News of Rick Warren’s son’s suicide saddened me deeply. In this time of devastating loss my heart goes out to the Warren family, and each person who mourns his untimely death.

Now i don’t know the circumstances which led to this young man taking his life, nor do in any way want to judge, but perhaps in some ways i can relate to the pain which leads to such a drastic actions. Yes, there have been moments so dark in my journey where i’ve contemplated ending it, but through what i can only describe as divine grace have i held on to a hope of something better.

Pain and loneliness has become a rampant epidemic in the 21st century. Yes, even though there are more options and activities than ever in history to fill our lives, many of us sense greater emptiness than ever. We are entertained and amused, we perform, strive in our careers, we probably socialize much more than our parents ever did, yet there is a gnawing emptiness that fills most souls, christian and 'heathen' alike.

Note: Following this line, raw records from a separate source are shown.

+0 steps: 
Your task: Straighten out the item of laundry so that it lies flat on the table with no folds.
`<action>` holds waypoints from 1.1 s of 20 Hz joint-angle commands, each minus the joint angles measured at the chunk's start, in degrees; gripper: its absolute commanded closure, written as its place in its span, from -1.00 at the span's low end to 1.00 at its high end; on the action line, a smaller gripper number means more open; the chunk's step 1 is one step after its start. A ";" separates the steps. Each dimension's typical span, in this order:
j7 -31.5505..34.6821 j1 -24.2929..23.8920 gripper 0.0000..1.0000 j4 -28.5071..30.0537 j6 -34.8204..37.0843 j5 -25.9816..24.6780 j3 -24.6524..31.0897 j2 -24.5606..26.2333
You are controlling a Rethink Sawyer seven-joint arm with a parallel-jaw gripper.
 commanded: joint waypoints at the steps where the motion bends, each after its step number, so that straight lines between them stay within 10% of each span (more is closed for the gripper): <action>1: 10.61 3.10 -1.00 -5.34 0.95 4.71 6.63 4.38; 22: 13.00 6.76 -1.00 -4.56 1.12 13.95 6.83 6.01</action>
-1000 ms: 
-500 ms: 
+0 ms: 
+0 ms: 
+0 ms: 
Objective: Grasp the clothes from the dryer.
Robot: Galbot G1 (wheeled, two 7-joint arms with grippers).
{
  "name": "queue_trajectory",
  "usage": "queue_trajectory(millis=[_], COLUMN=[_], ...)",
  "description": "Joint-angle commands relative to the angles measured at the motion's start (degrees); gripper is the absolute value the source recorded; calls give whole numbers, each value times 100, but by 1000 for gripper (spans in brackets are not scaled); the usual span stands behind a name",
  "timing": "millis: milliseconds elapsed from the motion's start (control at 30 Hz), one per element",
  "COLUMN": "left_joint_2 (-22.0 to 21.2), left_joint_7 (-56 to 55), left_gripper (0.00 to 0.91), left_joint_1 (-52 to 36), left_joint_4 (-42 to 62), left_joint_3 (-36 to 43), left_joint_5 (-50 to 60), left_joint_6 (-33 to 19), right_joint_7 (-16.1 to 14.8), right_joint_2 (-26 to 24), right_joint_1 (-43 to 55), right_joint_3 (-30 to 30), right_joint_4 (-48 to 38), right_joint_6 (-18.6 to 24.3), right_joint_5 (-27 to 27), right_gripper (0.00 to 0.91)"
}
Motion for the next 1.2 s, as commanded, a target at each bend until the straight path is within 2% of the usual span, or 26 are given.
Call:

Many christians may deny it, but i bet if they could slow down and become truly quiet, 9 times out of 10 they will find the emptiness is still there. We tend to mask it with activity, albeit good activity.

The life propagated by many christian teachers and preachers, is often a far cry from what Jesus taught. We have this need for performance, to meet a standard set before us. Yet most standards set are unreachable, and even if some reach them, they inevitably topple on them. No standard is ever good enough, for even if we reach one there will be another to strive towards. That is why love and grace always trumps any need for purpose and performance.

I don’t how much emptiness this young man felt, nor how much pressure he felt to meet a standard purpose and performance set before him, and perhaps these aren’t the key questions to ask. Did this young man feel fully accepted as he was? I don’t know the answer to that, but i personally have rarely felt fully and unconditionally accepted by my believing peers. There’s always seems to be the expectation to meet their standards. But i thank God that through Christ i’m accepted by Him, completely and unconditionally. Not by purpose or performance, but only unconditional acceptance can truly fill the emptiness of a soul.